• Prompt: Return, from the listing below, each line where the word "robot" appears.

=== Supplied material ===

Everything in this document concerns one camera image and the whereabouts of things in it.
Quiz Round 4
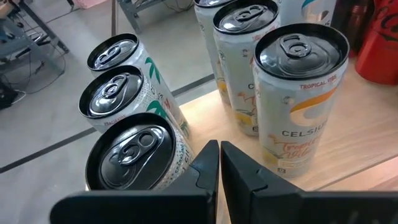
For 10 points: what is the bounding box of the Celsius Tropical Vibe can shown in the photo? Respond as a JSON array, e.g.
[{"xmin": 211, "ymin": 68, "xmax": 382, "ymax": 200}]
[{"xmin": 252, "ymin": 22, "xmax": 351, "ymax": 179}]

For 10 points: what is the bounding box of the wooden shelf board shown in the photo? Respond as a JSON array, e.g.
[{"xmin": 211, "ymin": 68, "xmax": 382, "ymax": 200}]
[{"xmin": 179, "ymin": 57, "xmax": 398, "ymax": 192}]

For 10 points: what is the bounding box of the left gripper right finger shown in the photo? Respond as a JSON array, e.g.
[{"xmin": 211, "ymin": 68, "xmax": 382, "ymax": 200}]
[{"xmin": 221, "ymin": 141, "xmax": 398, "ymax": 224}]

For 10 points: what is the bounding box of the Celsius can orange swirl logo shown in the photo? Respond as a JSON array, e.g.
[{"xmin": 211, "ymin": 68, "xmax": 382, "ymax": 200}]
[{"xmin": 193, "ymin": 0, "xmax": 233, "ymax": 106}]

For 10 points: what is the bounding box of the Celsius Arctic Vibe can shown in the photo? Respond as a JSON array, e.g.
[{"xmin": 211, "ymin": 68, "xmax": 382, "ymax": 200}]
[{"xmin": 275, "ymin": 0, "xmax": 338, "ymax": 28}]

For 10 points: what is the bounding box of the Celsius Peach Vibe can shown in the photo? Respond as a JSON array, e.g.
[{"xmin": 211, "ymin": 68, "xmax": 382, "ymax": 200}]
[
  {"xmin": 78, "ymin": 64, "xmax": 191, "ymax": 139},
  {"xmin": 86, "ymin": 32, "xmax": 175, "ymax": 110},
  {"xmin": 85, "ymin": 112, "xmax": 195, "ymax": 191}
]

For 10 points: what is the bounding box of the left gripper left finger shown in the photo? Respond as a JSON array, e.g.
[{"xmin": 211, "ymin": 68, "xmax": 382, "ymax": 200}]
[{"xmin": 49, "ymin": 140, "xmax": 220, "ymax": 224}]

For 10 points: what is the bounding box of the grey metal table frame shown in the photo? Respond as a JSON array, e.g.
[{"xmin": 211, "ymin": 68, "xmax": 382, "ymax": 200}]
[
  {"xmin": 117, "ymin": 0, "xmax": 165, "ymax": 34},
  {"xmin": 0, "ymin": 0, "xmax": 70, "ymax": 75}
]

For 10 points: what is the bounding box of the white Celsius can black lid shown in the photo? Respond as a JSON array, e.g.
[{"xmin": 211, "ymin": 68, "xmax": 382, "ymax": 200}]
[{"xmin": 213, "ymin": 0, "xmax": 281, "ymax": 137}]

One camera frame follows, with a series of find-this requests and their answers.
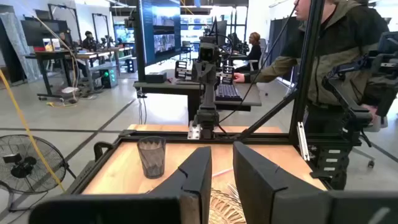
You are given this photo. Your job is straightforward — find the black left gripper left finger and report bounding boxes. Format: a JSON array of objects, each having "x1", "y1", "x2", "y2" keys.
[{"x1": 148, "y1": 146, "x2": 213, "y2": 224}]

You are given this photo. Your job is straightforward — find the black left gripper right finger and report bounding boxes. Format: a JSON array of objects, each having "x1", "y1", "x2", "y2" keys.
[{"x1": 233, "y1": 141, "x2": 330, "y2": 224}]

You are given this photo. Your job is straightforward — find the pink drinking straw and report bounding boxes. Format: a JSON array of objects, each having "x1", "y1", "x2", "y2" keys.
[{"x1": 212, "y1": 167, "x2": 234, "y2": 179}]

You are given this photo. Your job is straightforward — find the black device stand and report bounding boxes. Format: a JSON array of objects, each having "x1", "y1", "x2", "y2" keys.
[
  {"x1": 174, "y1": 60, "x2": 189, "y2": 80},
  {"x1": 221, "y1": 65, "x2": 235, "y2": 85}
]

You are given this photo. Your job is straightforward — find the black backlit keyboard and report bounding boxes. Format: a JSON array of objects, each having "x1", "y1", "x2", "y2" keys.
[{"x1": 215, "y1": 83, "x2": 243, "y2": 102}]

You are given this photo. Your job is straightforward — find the grey operator desk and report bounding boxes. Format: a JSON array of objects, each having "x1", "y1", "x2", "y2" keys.
[{"x1": 132, "y1": 79, "x2": 262, "y2": 124}]

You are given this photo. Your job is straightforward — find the round woven straw placemat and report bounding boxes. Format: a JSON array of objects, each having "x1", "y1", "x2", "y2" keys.
[{"x1": 208, "y1": 182, "x2": 246, "y2": 224}]

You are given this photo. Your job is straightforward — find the grey faceted plastic tumbler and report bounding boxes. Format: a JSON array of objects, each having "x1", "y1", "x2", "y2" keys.
[{"x1": 137, "y1": 136, "x2": 167, "y2": 180}]

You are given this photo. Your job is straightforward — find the small black desktop box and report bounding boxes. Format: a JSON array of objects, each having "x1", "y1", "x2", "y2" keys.
[{"x1": 144, "y1": 72, "x2": 168, "y2": 84}]

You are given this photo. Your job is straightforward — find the seated person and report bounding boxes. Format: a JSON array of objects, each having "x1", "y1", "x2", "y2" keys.
[{"x1": 234, "y1": 32, "x2": 262, "y2": 72}]

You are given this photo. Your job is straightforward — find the large computer monitor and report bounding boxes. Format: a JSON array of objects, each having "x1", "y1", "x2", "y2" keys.
[{"x1": 133, "y1": 0, "x2": 182, "y2": 82}]

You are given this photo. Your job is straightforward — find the silver strut plate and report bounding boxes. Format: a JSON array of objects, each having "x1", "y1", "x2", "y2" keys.
[{"x1": 297, "y1": 121, "x2": 311, "y2": 162}]

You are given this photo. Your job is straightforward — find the black drawer unit white labels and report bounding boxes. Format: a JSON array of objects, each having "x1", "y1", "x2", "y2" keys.
[{"x1": 310, "y1": 144, "x2": 351, "y2": 190}]

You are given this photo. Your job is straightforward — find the computer tower green light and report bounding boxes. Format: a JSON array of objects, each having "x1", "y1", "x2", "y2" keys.
[{"x1": 99, "y1": 67, "x2": 119, "y2": 89}]

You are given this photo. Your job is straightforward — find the black perforated bar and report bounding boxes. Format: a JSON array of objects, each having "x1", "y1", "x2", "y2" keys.
[{"x1": 70, "y1": 160, "x2": 97, "y2": 192}]

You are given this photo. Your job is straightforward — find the grey office chair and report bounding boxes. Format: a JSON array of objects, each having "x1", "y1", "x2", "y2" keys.
[{"x1": 351, "y1": 116, "x2": 389, "y2": 169}]

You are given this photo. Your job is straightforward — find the standing person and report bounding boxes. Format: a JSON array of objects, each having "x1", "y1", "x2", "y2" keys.
[{"x1": 233, "y1": 0, "x2": 391, "y2": 190}]

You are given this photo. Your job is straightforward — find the wooden workstation desk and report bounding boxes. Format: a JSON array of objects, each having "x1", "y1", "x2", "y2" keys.
[{"x1": 24, "y1": 49, "x2": 94, "y2": 102}]

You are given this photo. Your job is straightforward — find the dark monitor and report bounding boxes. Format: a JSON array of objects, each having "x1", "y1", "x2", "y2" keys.
[{"x1": 21, "y1": 19, "x2": 70, "y2": 48}]

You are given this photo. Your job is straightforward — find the black floor fan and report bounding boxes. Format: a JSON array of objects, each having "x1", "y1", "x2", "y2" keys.
[{"x1": 0, "y1": 134, "x2": 77, "y2": 213}]

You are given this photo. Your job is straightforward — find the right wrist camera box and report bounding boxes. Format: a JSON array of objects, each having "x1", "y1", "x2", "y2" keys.
[{"x1": 198, "y1": 36, "x2": 219, "y2": 62}]

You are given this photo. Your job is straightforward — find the silver arm base bracket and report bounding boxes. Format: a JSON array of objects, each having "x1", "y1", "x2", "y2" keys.
[{"x1": 187, "y1": 121, "x2": 201, "y2": 140}]

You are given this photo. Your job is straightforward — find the black aluminium table frame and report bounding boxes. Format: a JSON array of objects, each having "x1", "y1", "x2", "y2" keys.
[{"x1": 65, "y1": 0, "x2": 352, "y2": 195}]

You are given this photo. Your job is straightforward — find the black frame clamp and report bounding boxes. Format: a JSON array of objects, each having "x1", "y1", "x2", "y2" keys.
[{"x1": 93, "y1": 141, "x2": 114, "y2": 162}]

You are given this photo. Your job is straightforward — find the yellow hanging cable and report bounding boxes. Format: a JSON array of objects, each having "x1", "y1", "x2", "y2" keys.
[{"x1": 0, "y1": 68, "x2": 66, "y2": 192}]

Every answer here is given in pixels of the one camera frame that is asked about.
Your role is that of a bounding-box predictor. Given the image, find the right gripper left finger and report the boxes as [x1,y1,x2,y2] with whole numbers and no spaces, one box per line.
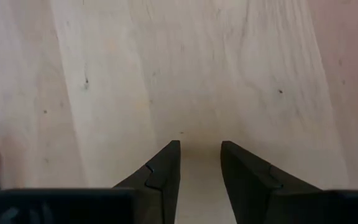
[112,139,181,224]

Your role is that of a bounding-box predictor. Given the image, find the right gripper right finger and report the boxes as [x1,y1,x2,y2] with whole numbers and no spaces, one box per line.
[220,140,323,224]

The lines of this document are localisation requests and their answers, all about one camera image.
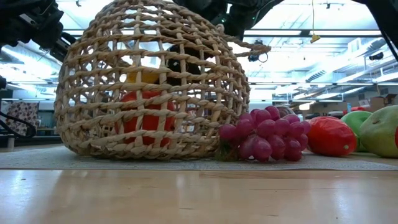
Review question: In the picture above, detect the grey woven placemat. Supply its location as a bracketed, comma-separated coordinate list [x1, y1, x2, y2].
[0, 145, 398, 171]

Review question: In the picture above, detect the red container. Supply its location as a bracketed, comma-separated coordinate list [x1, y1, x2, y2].
[343, 106, 368, 116]

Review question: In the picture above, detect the red bell pepper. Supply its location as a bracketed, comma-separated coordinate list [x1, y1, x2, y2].
[115, 90, 176, 146]

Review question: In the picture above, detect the long red chili pepper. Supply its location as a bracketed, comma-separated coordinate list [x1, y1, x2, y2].
[306, 115, 358, 157]

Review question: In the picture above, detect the dark red apple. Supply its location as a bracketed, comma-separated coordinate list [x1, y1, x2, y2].
[274, 105, 295, 116]

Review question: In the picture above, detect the black hanging camera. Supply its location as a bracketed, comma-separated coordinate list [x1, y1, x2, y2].
[247, 39, 269, 63]

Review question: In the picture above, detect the black metal table frame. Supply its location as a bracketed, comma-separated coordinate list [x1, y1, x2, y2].
[0, 135, 63, 147]

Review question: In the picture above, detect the floral patterned cloth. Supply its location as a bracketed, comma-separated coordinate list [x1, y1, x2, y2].
[5, 101, 40, 137]

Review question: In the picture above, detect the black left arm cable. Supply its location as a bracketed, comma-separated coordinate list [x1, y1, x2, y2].
[0, 111, 37, 139]

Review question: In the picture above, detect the cardboard box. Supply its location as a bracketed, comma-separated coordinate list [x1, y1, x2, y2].
[369, 95, 398, 114]

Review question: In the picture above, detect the purple grape bunch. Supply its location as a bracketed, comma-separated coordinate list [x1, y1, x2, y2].
[217, 105, 313, 162]

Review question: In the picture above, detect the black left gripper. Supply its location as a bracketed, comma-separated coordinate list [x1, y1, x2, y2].
[0, 0, 78, 63]

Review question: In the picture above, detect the woven rope basket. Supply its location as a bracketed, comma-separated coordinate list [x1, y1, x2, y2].
[53, 0, 272, 161]

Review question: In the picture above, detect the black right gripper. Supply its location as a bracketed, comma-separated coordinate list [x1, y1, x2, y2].
[164, 0, 284, 85]

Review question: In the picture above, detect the green pear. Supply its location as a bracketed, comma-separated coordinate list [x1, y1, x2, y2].
[358, 105, 398, 159]

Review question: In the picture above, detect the green apple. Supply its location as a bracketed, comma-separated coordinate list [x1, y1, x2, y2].
[340, 110, 373, 153]

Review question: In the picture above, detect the yellow hanging cord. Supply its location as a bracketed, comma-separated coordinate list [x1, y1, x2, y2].
[310, 0, 322, 44]

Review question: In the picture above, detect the yellow bell pepper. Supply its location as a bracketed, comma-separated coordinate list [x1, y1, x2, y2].
[126, 68, 164, 85]

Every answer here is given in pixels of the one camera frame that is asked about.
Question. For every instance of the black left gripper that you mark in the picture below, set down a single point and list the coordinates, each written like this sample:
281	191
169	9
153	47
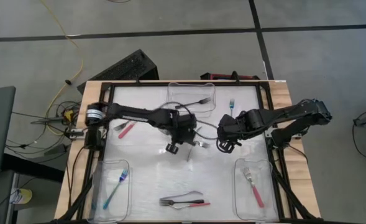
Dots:
185	127

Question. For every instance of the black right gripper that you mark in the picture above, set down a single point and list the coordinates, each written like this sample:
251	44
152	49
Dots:
229	129

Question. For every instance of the clear plastic tray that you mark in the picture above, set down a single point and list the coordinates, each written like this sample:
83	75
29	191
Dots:
269	180
111	199
185	91

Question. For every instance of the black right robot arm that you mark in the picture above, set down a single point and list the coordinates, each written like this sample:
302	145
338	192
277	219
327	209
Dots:
279	113

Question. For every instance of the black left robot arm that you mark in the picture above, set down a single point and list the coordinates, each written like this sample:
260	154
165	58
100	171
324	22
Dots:
133	113

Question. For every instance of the white work mat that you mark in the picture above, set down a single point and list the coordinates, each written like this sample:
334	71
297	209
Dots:
158	174

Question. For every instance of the red and black case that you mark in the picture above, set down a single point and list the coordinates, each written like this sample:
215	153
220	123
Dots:
217	76

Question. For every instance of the yellow plug power strip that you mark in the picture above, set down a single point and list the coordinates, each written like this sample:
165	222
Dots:
68	114

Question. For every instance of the yellow and white container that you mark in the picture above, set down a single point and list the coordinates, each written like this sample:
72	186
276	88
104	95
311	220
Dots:
24	196

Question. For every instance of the black metal table frame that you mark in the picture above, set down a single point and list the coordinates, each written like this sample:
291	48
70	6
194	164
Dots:
158	83

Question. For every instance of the black frame clamp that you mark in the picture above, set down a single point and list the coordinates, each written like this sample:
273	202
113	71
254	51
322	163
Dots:
235	77
137	81

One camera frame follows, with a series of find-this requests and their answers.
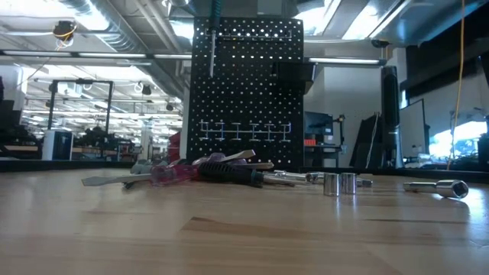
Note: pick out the red cabinet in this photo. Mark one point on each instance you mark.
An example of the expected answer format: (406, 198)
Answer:
(175, 147)

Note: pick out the black plastic bin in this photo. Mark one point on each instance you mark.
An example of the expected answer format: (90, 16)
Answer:
(294, 76)

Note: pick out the small orange item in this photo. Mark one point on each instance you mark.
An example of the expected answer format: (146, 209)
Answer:
(310, 142)

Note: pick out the black upright column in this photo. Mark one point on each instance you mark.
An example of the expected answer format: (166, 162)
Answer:
(390, 114)

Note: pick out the white board panel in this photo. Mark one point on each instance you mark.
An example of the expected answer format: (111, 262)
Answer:
(412, 130)

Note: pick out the black gantry frame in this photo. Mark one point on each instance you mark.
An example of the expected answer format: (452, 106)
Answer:
(82, 81)

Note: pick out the white looped hook rail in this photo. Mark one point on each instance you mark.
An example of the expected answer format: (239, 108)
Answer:
(244, 132)

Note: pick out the white blue bin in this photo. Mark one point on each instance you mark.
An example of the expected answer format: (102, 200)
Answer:
(51, 145)

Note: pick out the long chrome deep socket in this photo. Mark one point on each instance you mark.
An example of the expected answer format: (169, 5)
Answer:
(451, 188)

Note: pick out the dome ceiling camera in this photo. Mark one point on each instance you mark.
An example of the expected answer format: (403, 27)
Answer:
(381, 43)

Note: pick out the dark computer monitor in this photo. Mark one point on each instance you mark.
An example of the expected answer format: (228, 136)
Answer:
(319, 123)

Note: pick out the grey black screwdriver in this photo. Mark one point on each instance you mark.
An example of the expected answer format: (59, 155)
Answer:
(141, 168)
(159, 164)

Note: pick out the black pegboard stand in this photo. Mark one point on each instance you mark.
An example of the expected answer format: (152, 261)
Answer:
(244, 99)

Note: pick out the grey box mount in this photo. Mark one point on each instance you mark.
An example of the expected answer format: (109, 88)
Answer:
(275, 7)

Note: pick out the long thin chrome bar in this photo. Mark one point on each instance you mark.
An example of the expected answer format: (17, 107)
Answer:
(309, 176)

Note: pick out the teal black screwdriver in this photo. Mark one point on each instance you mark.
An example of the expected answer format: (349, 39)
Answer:
(216, 15)

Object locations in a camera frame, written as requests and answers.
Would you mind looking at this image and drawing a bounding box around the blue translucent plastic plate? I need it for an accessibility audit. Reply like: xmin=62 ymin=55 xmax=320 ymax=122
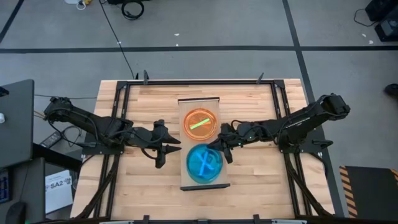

===

• Response to this exercise:
Question. For every instance of the black right robot arm that you mark in the picture above, set down a single point and list the coordinates, each written like this sample:
Question. For every instance of the black left robot arm that you mark in the picture above, set down a single point and list the coordinates, each written like this sample:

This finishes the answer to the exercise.